Scores from both test rounds are shown in Table 1. Table 1 – Mean NASA Task Load Index (TLX) Scores are shown
for Mental Demand (MD), Physical Demand (PD), Temporal
Demand (TD), Performance (P), Effort (E), and Frustration (F)
Platform MD PD TD P E F Composite
Baseline 43.5 15.5 33.5 22.5 38.5 35.5 31.5
HoloLens 36 43.5 21 28.0 38.0 32.5 33.2
The composite scores, Baseline (M=31.5) and HoloLens
(M=33.2), are less than the midpoint (50) which suggest that
participants did not find the task too demanding and that they
found the HoloLens only slightly more demanding than the
Baseline tool. Participants found the HoloLens to have an
average of 64% more physical demand than the baseline tool,
which is to be expected given the weight of the device and
additional physical movement involved. Participants rated the
HoloLens an average of 37% less temporal demand than the
baseline tool. One possible reason might be the novelty of the
mixed reality experience lessening a sense of time pressure.

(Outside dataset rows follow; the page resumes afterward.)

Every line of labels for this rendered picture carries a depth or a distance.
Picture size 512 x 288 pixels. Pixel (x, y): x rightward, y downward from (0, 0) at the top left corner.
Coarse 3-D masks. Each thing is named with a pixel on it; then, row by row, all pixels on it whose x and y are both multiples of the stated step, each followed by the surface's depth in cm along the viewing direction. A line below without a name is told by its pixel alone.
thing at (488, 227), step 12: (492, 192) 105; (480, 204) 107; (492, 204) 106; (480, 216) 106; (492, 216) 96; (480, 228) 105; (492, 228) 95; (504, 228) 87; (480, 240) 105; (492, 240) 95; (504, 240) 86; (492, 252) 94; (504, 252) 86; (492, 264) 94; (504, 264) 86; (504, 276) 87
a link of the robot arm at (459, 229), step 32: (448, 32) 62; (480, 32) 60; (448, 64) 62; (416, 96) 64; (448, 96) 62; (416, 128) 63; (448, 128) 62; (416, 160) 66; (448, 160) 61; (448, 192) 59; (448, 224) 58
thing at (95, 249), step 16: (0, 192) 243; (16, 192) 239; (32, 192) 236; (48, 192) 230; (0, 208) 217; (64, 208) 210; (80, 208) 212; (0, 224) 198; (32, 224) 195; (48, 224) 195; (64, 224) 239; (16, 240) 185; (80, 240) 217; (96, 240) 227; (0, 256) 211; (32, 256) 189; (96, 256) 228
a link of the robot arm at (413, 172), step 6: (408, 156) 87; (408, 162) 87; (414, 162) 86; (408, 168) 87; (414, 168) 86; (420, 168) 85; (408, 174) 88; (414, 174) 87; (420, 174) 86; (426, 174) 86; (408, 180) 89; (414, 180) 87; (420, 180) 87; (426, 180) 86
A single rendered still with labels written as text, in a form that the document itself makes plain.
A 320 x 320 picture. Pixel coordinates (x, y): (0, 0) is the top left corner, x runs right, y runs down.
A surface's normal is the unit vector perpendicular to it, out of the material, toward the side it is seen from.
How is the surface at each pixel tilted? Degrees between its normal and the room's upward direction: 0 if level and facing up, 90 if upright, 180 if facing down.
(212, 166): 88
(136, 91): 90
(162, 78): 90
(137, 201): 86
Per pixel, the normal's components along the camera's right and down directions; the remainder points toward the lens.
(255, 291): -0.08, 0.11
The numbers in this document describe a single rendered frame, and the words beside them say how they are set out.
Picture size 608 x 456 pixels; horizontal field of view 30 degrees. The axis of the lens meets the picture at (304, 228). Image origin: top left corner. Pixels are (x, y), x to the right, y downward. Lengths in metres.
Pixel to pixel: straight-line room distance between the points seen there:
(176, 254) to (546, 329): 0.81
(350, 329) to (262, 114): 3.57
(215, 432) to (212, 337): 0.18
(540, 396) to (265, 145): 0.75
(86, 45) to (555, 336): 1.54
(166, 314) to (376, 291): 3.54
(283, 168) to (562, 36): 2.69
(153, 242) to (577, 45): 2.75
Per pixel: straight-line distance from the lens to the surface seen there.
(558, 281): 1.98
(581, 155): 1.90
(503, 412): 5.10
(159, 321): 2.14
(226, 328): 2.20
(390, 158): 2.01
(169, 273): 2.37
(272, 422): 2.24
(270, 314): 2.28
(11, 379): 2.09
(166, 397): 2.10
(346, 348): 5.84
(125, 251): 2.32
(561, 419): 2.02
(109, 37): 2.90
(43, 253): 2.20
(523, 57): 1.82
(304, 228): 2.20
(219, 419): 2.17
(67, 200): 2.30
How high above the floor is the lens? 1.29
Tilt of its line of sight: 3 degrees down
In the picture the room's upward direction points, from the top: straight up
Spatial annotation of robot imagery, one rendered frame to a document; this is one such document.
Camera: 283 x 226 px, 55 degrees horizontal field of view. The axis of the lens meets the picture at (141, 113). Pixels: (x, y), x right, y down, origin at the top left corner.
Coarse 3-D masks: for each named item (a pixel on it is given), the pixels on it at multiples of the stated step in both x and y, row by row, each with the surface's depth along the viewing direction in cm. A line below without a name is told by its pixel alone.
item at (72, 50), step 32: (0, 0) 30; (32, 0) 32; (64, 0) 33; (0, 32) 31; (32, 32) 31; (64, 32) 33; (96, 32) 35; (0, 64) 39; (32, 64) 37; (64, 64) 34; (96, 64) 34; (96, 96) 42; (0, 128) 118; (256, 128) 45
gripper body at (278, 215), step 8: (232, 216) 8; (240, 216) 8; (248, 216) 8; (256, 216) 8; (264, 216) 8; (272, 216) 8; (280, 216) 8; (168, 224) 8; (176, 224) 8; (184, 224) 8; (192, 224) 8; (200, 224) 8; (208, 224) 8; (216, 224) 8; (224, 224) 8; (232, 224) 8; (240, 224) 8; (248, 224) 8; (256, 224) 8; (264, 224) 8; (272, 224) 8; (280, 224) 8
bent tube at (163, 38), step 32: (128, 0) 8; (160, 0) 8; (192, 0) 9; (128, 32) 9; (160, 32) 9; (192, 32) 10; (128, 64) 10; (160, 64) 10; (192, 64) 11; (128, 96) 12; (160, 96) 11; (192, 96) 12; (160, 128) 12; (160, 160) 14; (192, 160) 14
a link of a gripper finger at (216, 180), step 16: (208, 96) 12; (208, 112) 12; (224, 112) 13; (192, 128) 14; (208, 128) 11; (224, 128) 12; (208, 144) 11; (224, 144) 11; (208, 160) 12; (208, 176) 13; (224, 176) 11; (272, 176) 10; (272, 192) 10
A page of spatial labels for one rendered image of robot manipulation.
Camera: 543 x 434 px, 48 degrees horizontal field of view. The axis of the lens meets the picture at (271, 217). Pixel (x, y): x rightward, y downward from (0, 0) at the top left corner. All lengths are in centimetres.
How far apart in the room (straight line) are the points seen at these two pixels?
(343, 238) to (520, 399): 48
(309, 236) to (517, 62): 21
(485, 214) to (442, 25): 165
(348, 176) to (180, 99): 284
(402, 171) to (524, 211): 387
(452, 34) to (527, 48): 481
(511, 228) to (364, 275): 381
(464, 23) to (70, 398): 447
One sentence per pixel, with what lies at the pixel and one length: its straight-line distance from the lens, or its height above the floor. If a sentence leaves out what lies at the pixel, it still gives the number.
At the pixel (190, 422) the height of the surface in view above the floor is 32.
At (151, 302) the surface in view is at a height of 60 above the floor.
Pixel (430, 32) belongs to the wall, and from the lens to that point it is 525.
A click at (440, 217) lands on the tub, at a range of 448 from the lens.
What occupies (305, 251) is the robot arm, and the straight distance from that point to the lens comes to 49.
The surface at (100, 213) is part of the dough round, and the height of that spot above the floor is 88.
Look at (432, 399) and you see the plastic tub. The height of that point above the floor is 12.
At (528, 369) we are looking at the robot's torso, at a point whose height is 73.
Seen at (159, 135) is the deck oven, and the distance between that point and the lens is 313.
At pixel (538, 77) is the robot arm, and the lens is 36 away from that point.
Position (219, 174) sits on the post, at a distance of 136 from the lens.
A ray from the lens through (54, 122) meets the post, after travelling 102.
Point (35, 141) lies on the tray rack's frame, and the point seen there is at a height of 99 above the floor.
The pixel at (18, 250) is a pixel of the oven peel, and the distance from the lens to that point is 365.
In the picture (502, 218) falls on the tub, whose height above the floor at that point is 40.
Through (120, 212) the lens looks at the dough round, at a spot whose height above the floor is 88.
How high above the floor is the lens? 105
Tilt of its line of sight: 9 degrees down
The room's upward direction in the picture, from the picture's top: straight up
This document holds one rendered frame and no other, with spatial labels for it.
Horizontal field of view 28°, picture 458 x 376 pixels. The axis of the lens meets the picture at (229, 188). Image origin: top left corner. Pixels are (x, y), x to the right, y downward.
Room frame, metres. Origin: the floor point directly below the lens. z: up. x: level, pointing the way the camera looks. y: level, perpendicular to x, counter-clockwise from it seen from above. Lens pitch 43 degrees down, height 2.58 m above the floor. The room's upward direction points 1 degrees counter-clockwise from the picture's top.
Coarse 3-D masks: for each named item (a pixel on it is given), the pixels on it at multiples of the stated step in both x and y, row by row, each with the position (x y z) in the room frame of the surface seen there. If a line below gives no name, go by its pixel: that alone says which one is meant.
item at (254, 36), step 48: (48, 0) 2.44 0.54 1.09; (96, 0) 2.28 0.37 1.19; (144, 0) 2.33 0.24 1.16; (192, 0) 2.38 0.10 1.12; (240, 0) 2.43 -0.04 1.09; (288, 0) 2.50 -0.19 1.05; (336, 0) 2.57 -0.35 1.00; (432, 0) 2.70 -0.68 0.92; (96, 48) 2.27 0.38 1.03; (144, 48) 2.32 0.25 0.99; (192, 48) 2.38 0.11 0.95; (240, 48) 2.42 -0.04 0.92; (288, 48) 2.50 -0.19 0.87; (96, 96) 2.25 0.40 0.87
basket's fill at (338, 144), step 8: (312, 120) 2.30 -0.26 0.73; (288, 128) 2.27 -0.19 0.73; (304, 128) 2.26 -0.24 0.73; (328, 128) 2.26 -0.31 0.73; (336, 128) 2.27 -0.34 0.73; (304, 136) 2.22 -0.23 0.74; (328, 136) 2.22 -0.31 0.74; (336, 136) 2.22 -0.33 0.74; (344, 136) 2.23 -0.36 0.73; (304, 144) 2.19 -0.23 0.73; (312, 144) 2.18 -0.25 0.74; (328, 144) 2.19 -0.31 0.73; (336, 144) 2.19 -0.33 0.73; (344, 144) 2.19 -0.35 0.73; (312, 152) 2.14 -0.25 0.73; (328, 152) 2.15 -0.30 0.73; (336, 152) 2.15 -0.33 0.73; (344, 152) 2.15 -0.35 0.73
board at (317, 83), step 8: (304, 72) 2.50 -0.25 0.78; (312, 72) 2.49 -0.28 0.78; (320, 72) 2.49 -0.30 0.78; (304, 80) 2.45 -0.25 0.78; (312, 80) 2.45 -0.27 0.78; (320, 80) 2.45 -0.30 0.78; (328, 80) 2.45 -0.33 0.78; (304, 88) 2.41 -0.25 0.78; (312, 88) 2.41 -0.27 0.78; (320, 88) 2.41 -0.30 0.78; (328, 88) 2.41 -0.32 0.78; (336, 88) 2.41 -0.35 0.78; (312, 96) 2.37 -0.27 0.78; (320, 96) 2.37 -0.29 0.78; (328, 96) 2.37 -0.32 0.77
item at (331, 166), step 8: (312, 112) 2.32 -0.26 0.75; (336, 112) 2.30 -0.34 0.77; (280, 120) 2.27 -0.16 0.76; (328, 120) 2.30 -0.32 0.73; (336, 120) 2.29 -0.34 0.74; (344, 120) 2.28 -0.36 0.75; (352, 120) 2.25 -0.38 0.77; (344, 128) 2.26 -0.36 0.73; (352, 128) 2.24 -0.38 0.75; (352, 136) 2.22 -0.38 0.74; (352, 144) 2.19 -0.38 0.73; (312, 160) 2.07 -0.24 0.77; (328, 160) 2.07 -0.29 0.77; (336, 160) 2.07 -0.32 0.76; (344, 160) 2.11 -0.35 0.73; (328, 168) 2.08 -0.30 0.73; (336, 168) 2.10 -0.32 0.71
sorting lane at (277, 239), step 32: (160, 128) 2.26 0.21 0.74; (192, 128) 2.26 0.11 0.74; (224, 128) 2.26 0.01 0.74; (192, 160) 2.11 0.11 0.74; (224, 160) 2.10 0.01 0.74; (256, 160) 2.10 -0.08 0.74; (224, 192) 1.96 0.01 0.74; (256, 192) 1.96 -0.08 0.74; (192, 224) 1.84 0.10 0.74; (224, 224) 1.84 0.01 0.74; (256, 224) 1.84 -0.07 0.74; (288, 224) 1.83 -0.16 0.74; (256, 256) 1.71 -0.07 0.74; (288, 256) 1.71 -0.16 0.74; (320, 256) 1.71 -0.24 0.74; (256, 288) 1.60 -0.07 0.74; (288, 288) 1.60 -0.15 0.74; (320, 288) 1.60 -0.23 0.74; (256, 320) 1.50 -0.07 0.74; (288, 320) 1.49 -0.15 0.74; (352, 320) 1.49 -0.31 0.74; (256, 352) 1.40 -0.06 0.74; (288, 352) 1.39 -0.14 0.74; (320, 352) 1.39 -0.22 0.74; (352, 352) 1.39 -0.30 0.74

User feedback. In addition to the metrics above, we
interviewed each participant after the experiment about their
satisfaction. We gained valuable insight on what features they
felt worked well and how we might improve the application.
Overall, participants were split on which platform they
preferred. Some participants preferred the HoloLens, stating
that it was easier than using desktop tools, while other
participants preferred the desktop stating that it was a more
familiar environment.
Proceedings of the Human Factors and Ergonomics Society 2018 Annual Meeting 2097
Several participants felt that the third dimension
significantly added value and that the data peaks stood out
visually which made it easier to zero in on anomalies. In
addition, although there was a learning curve, many participants
quickly became familiar with the concept of Time x Time x
Metric graphs, said the gestures felt natural, and that the
application was surprisingly intuitive.
Participants also experienced several shortcomings with
the HoloLens hardware that are described in the next section.
Limitations
The HoloLens hardware presents several challenges. At
1.28 pounds, some users find the device heavy and difficult to
wear for periods longer than 30 minutes. Some users found it
difficult to achieve a comfortable fit. Compared to the natural
world, the field of view is small at 35 degrees. The HoloLens
cursor can be difficult to keep steady and sometimes hand
gestures are not recognized.
While implementing MINER for the HoloLens, we also
identified critical tradeoffs between the level of detail used in
our 3D bar graphs and app performance, such as responsiveness
to user interaction. Specifically, as the graphs are scaled to
increasing numbers of bars, processing time for rendering and
performing collision detection becomes significant relative to
the frame update period. This can result in erratic image
displays, poor responsiveness to gazing/gestures, or stalled
applications.
In order to mitigate these issues, we fixed the time
resolution to five minutes over the entire one-week period. This
resulted in limiting the dimensions of the data matrices that
were generated to less than 50 x 50. We believe this was a
reasonable implementation compromise since the time
increment is comparable to the maximum resolution we
assumed for the Kibana baseline application (after final
zooming).
In addition to a fixed time resolution, a limiting function
was used in MINER to display only those matrix elements that
rise above a given threshold, which was arbitrarily set at 5% of
the maximum value (per matrix). Given that the indicators for
network attacks considered here consist predominantly of
anomalous peaks (as opposed to lower amplitude data), we
believe this particular implementation compromise does not
significantly advantage or disadvantage the HoloLens user over
the baseline Kibana app.
PRACTICTIONER TAKEAWAYS
We offer the following advice and takeaways:
Compared with a desktop application, network anomaly
analysis with HoloLens achieved comparable
effectiveness, efficiency, and satisfaction.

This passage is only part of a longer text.